Other on-screen personnel
| Role: | Name: |
| Commentator | Tony Schiavone |
Bobby Heenan
Mike Tenay
| Interviewers | Gene Okerlund |
Scott Hudson
| Referee | Johnny Boone |
Mark Johnson
Nick Patrick
Charles Robinson
Billy Silverman
| Ring announcer | Michael Buffer |
David Penzer

==Reception==
In 2014, Kevin Pantoja of 411Mania gave the event a rating of 0.0 [Torture], stating, "Why would any company put on a show this bad? 12 matches and not one can get to two stars. Nothing on this card is redeemable and it's the worst Pay-Per-View that I've ever seen. Seriously, every single thing on this show is bad and most of it doesn't make sense."

==Results==

| No. | Results | Stipulations | Times |
| 1 | Billy Kidman defeated Dean Malenko | Catch-as-Catch Can match | 02:36 |
| 2 | Vampiro defeated David Flair and Crowbar (with Daffney) | Handicap match | 10:32 |
| 3 | The Mamalukes (Big Vito and Johnny the Bull) (with Disco Inferno) defeated The Harris Brothers (Ron and Don) | Tag team match | 09:33 |
| 4 | Oklahoma defeated Madusa (c) (with Spice) | Singles match for the WCW Cruiserweight Championship | 02:56 |
| 5 | Brian Knobbs (c) defeated Fit Finlay, Norman Smiley and Meng | Four-Way match for the WCW Hardcore Championship | 06:11 |
| 6 | Billy Kidman defeated Perry Saturn | Bunkhouse Brawl | 10:05 |
| 7 | Booker T (with Midnight) defeated Stevie Ray by disqualification | Singles match | 06:30 |
| 8 | Tank Abbott defeated Jerry Flynn | Singles match | 01:39 |
| 9 | Buff Bagwell defeated Diamond Dallas Page | Last Man Standing match | 11:19 |
| 10 | The Wall (with Shane Douglas) defeated Billy Kidman | Caged Heat match | 05:03 |
| 11 | Kevin Nash defeated Terry Funk | Hardcore match | 07:59 |
| 12 | Chris Benoit defeated Sid Vicious by submission | Singles match for the vacant WCW World Heavyweight Championship with Arn Anderson as special guest referee | 14:53 |
| (c) | – the champion(s) heading into the match |

==Aftermath==
The following night on Nitro, Chris Benoit was (kayfabe) stripped of the WCW World Heavyweight Championship after Arn Anderson determined that Sid Vicious's foot was under the rope when Benoit performed the submission hold. In reality, however, Benoit left for the WWF and relinquished the title due to a management dispute. Eddie Guerrero, Dean Malenko, and Perry Saturn also departed for the WWF in solidarity with Benoit. WCW then refused to recognize Benoit's reign; this reign was later recognized by the WWF after it acquired the rights to the championship in March 2001.

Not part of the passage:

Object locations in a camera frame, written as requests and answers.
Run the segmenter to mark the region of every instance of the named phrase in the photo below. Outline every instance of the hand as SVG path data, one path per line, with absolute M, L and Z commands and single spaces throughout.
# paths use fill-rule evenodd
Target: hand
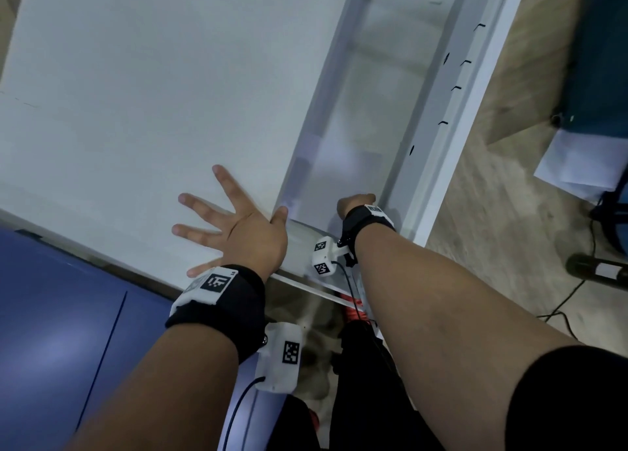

As a result of Benoit leaving WCW for the WWF, a tournament was organized to determine who would receive the vacated championship. On the January 24 edition of Nitro, Sid Vicious defeated the Harris Brothers for the right to face Kevin Nash, who became the commissioner of WCW after defeating Terry Funk at Souled Out. Vicious then defeated Nash to win the vacant title; however, he was stripped of the WCW World Heavyweight Championship on the January 26 edition of WCW Thunder for pinning the wrong Harris brother. This led to a triple threat steel cage match between Vicious, Nash, and Ron Harris for the vacant title; Sid went on to win the championship by forcing Nash to submit, and would remain champion until WCW was rebooted one week before Spring Stampede.